I have java code like the following:
class Solution {
public String longestCommonPrefix(String[] strs) {
// Argument checks
if (strs == null || strs.length == 0) return "";
if (strs.length == 1) return strs[0];
StringBuilder sb = new StringBuilder();
Arrays.sort(strs);
char[] first = strs[0].toCharArray();
char[] last = strs[strs.length - 1].toCharArray();
for (int i = 0, j = 0; i < first.length && j < last.length; i , j ) {
if (first[i] != last[j]) break;
sb.append(first[i]);
}
return sb.toString();
}
}
My question is how I write for loop like for (int i = 0, j = 0; i < first.length && j < last.length; i , j ) in Kotlin? Thanks!
CodePudding user response:
In your case both indices are the same, so you can use min function to calculate last index:
import kotlin.math.min
fun longestCommonPrefix() {
...
val first: CharArray = ...
val last: CharArray = ...
for (i in 0 until min(first.size, last.size)) {
if (first[i] != last[i]) break
sb.append(first[i])
}
}
CodePudding user response:
As Vadik's answer shows, in this particular case the indexes both take the same values, so only one is needed; that leads to a nice simplification of the code, with a neat Kotlin implementation.
However, there isn't always such a neat solution. So it's worth knowing that any old-style for loop (in C or Java) can be easily converted to a while loop:
for (<initialisers>; <condition>; <updates>) {
// …loop body…
}
becomes:
<initialisers>;
while (<condition>) {
// …loop body…
<updates>;
}
That simple transformation can be done for any for loop, however complicated. And since Kotlin has while, the result translates directly into Kotlin.

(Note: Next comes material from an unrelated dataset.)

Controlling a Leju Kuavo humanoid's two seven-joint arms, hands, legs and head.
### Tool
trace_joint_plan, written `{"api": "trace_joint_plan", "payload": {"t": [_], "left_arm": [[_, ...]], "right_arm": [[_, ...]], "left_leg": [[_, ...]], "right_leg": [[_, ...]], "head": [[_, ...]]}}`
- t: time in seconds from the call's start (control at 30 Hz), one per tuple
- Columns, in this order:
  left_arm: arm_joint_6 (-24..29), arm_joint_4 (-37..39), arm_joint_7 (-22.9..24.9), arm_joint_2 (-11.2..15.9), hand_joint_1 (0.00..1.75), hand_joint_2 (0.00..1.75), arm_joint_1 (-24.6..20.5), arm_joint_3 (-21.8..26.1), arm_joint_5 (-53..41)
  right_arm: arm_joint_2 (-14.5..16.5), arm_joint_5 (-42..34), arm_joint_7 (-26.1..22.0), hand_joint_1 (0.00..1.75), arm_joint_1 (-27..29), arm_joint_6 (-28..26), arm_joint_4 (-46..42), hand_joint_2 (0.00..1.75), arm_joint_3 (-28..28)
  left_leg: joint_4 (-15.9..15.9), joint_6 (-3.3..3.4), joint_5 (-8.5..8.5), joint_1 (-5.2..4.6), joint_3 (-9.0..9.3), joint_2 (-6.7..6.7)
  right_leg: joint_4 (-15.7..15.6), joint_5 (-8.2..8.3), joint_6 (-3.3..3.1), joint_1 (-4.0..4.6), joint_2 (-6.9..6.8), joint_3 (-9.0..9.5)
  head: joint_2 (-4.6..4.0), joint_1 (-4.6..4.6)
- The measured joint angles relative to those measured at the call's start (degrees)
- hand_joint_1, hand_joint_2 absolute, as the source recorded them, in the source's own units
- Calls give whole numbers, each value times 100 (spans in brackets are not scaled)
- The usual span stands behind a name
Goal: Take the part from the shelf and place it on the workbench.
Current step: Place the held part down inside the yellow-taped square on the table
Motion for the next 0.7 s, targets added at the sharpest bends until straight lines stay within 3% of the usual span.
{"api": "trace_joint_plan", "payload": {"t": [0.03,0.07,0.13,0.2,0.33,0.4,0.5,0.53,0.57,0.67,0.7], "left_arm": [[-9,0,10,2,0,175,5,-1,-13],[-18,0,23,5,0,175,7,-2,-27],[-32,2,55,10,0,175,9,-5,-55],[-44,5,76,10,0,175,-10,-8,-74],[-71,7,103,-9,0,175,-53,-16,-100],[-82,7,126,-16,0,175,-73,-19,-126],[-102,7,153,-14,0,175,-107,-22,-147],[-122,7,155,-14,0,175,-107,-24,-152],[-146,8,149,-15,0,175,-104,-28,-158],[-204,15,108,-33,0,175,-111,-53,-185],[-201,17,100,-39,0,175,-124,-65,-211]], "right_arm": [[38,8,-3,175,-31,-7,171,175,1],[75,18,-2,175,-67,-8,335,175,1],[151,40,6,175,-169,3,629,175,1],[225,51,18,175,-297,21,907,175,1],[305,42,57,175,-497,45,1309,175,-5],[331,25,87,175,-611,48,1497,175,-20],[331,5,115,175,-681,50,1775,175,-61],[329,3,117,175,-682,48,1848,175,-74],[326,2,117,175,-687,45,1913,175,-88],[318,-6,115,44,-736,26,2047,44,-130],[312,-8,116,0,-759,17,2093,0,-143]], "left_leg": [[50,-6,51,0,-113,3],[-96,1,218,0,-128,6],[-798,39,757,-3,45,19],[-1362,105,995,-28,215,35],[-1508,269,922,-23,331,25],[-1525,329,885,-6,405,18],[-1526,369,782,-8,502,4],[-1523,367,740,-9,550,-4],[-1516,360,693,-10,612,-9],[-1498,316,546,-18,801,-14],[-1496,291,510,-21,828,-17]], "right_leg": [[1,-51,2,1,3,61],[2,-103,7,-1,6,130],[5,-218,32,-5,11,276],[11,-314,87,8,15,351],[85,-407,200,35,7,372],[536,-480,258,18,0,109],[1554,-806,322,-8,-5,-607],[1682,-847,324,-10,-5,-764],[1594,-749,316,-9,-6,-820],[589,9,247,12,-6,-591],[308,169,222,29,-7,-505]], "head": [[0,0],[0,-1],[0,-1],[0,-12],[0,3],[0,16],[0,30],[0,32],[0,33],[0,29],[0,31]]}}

A few points to be aware of:
If the condition is blank, you'd have to substitute
true.Any loop variables are now declared outside the loop, so their scope is larger. That brings the possibility of name clashes (if the outer scope already defines variables with those name(s) — e.g. from expanding an earlier loop), and subtle bugs. So you may need to rename them.
Having the loop-control code split across three different places can be less concise, and harder to follow. However, that's more of an issue for simple, obvious loops, which are already well catered for in Kotlin — for the more complex ones that'd need this treatment, this may make them clearer.
CodePudding user response:
Another general thing you can do is use zip to pair up two sequences of values - the result will be as long as the shorter sequence (i.e. only complete pairs):
first.indices.zip(last.indices) { (a, b) ->
// do something with them - you actually get a Pair so you could skip the
// deconstruction into two variables, and just refer to it.first and it.second
}
which isn't super useful in this case since both values are incrementing from 0, but you can make it more general:
println(first.indices.zip(0 until last.size step 2))
>> [(0, 0), (1, 2), (2, 4), (3, 6), (4, 8), (5, 10)]
So you can define two separate sequences of values, and make a loop that uses a value from each on every iteration, which is similar to what your for loop is doing. And of course it doesn't have to be indices, you could create sequences of the actual elements you want to reference too.
It's not as efficient (creates a List and Iterables under the hood), but for that you'd really need to work directly with indices in a for loop or with a while like gidds is suggesting. (Unless you know for sure something is compiled to an efficient form, e.g. for (i in first.indices) does compile to a basic for loop with no iterator.)
Also this probably goes against the spirit of what you're doing, but if you keep them as Strings, you can do this:
first.commonPrefixWith(last)
Just in case you didn't know ;)